Во втором акте Джульетта появляется на балконе, выходящем в сад, чтобы поговорить с Ромео. На голове у нее уже не было украшений, остались только цветы, да и те уже увядали. Сцена была полуосвещена, ибо действие происходит ночью; легкая тень, падающая на черты Коринны, делала их еще более мягкими и привлекательными. Голос Коринны, казалось, был еще мелодичнее, чем днем, на блистательном празднике. Ее поднятая рука словно взывала к звездам, как к единственным свидетелям, достойным слушать ее; и когда она проговорила: «Ромео! Ромео!» — то хотя Освальд был уверен, что она думает только о нем, он почувствовал укол ревности к имени другого, к имени, которое она повторяла с таким трогательным выражением. Освальд сидел прямо напротив балкона: актер, игравший Ромео, стоял несколько в тени, и взгляд Коринны не отрывался от Освальда, когда она произносила эти чудесные строки:
Когда она сказала: «Прости ж меня, прошу, и не считай за легкомыслие порыв мой страстный», в ее глазах зажглась такая нежная мольба, а при словах: «Прекрасный мой Монтекки!» — в ее голосе зазвучало такое благоговение перед своим возлюбленным, такая гордость своим выбором, что Освальд тоже почувствовал себя столь же гордым, сколь и счастливым. Он поднял склоненную в умилении голову; он казался себе властителем вселенной: ведь он царил в душе женщины, заключавшей в себе все сокровища мира.
Заметив, какое действие она производит на Освальда, Коринна, охваченная сердечным волнением, которое уже одно способно творить чудеса, воодушевлялась все больше и больше; и когда при приближении утра Джульетта слышит пение жаворонка — знак того, что Ромео должен покинуть ее, — голос Коринны стал волшебно прекрасным: он звучал как сама любовь, но в нем скрывалась и какая-то священная тайна, слышались какие-то воспоминания о небесах, предчувствие возвращения к ним и неземная тоска, какую испытывает изгнанная на землю душа, которую Божественная родина скоро должна призвать к себе. О, как была счастлива Коринна в тот день, когда она исполняла перед своим избранником столь благородную роль в такой чудесной трагедии! Сколько лет жизни должны были показаться ей тусклыми после подобного дня!

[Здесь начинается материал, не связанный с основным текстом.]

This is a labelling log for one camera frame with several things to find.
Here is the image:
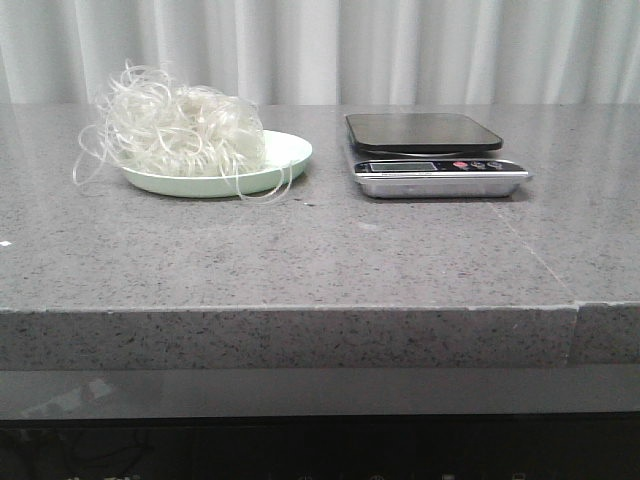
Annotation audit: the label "white vermicelli noodle bundle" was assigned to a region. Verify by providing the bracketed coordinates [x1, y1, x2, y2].
[77, 63, 293, 204]

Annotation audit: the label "pale green round plate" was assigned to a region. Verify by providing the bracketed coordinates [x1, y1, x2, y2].
[122, 130, 312, 198]

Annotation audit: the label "black silver kitchen scale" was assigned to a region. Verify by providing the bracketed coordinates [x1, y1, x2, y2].
[345, 113, 532, 199]

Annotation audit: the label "white pleated curtain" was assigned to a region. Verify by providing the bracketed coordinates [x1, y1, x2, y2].
[1, 1, 639, 105]

Если бы лорд Нельвиль мог играть с Коринной в роли Ромео, ее наслаждение не было бы таким полным. Ей бы захотелось отбросить стихи, хотя бы и величайшего поэта, чтобы заговорить самой, от всего сердца; может быть, непобедимая робость сковала бы ее талант; она не посмела бы глядеть на Освальда из боязни выдать себя; наконец, жизненная правда, доведенная до такой степени, разрушила бы чары искусства; однако как было ей сладостно сознавать, что тот, кого она любит, находится здесь, меж тем как ею владеет восторг, который может внушить одна лишь поэзия! что она может предаться радости любви, не испытывая ни тревог, ни мучений, неизбежных в действительности; что чувства, какие она выражает, не имеют в себе ничего личного и ничего отвлеченного и она как бы говорит лорду Нельвилю: «Смотрите, как я умею любить!»

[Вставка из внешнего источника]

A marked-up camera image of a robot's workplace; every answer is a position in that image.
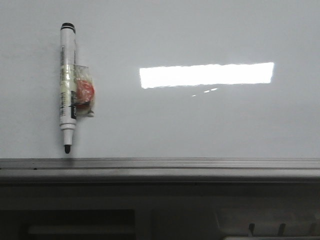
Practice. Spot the white black whiteboard marker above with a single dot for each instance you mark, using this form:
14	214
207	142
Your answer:
77	91

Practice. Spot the white whiteboard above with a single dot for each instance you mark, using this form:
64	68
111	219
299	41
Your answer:
173	78

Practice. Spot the grey slotted cabinet panel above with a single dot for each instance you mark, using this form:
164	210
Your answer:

Немыслимо быть довольным своей участью, находясь в положении Коринны: увлечение страстью, сменяемое томлением робости, доставляет слишком много горьких минут, слишком часто принуждает смиряться. Но показаться на сцене в облике совершенного существа, нимало не притворяясь при этом; выказывать свое чувство и сохранять при этом спокойствие, столь часто покидающее того, кто любит; наконец, жить хоть некоторое время тою жизнью, которая может пригрезиться лишь в самых пылких мечтах, — вот какую чистую радость вкушала Коринна в роли Джульетты! К этому присоединялось упоение успехом и аплодисментами, которые она повергала к ногам Освальда: за его одобрительный взгляд она готова была отдать всю свою славу. Ах, по крайней мере одно лишь мгновение была счастлива Коринна! ценой своего покоя она изведала душевное блаженство, к которому раньше столь тщетно стремилась и которое ей суждено было отныне вечно оплакивать.